WHAT YOU WILL DO: Only the lines below starting at the one that contains "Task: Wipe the" and ending at the one that contains "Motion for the" are to be reproduced, exactly and with both ends kept.

(GIVEN INFORMATION Opens)

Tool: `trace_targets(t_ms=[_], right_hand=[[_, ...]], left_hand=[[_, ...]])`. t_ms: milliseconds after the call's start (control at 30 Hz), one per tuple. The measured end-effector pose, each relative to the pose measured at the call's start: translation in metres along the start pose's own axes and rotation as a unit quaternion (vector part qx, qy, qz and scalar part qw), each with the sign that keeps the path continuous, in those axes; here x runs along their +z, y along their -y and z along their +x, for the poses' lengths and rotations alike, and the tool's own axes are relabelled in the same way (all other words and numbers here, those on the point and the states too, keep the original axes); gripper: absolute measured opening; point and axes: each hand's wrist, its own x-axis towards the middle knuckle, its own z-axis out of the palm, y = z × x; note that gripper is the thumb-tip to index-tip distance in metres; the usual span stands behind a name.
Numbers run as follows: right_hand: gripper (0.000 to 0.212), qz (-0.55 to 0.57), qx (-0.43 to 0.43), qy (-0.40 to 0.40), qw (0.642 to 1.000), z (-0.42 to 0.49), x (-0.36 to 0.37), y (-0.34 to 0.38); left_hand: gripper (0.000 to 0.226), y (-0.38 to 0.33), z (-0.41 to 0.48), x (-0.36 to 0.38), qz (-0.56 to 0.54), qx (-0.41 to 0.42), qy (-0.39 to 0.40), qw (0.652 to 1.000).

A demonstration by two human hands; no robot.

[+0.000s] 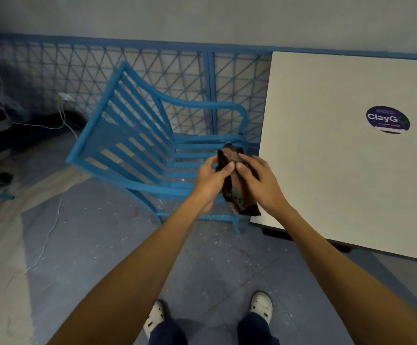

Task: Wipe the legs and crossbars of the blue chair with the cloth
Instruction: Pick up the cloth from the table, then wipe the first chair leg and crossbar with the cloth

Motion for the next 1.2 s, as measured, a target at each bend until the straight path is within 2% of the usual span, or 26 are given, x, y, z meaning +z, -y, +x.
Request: trace_targets(t_ms=[67,133,233,300,433,667,733,833,967,1067,1200], right_hand=[[0.047,0.066,-0.011,0.026,0.997,0.002,0.032,0.023],[0.048,0.155,-0.007,0.035,0.987,0.003,0.066,0.042],[0.050,0.285,0.039,0.014,0.958,0.005,0.133,0.068],[0.049,0.316,0.052,-0.011,0.947,0.007,0.154,0.074],[0.044,0.226,0.080,-0.016,0.971,0.001,0.235,0.072],[0.044,0.056,0.107,0.040,0.992,-0.006,0.294,0.007],[0.046,0.039,0.111,0.063,0.991,-0.006,0.309,-0.021],[0.047,0.019,0.115,0.083,0.990,0.002,0.334,-0.073],[0.044,0.000,0.112,0.067,0.991,0.022,0.364,-0.147],[0.042,0.009,0.112,0.048,0.992,0.038,0.378,-0.189],[0.044,0.021,0.074,0.038,0.996,0.066,0.398,-0.243]], left_hand=[[0.014,-0.010,0.002,-0.030,-0.026,0.011,0.040,0.999],[0.019,-0.019,0.003,-0.062,-0.060,0.008,0.059,0.996],[0.032,-0.025,0.014,-0.126,-0.076,-0.020,0.081,0.994],[0.035,-0.031,0.017,-0.146,-0.072,-0.032,0.080,0.994],[0.028,-0.003,0.025,-0.231,-0.016,-0.064,0.062,0.996],[0.012,0.078,0.052,-0.295,0.042,-0.098,0.051,0.993],[0.007,0.112,0.065,-0.310,0.063,-0.113,0.065,0.989],[0.013,0.168,0.093,-0.325,0.103,-0.124,0.072,0.984],[0.007,0.236,0.135,-0.332,0.140,-0.115,0.067,0.981],[0.017,0.277,0.164,-0.333,0.153,-0.090,0.065,0.982],[0.014,0.326,0.204,-0.332,0.155,-0.036,0.067,0.985]])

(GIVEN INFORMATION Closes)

RESPONSE AREA:
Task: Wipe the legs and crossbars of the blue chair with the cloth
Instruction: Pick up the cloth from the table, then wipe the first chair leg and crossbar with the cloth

Motion for the next 1.2 s, as measured, a target at each bend until the straight path is within 2% of the usual span, or 26 are given, x, y, z meaning +z, -y, +x.

With this, the exercise has been completed.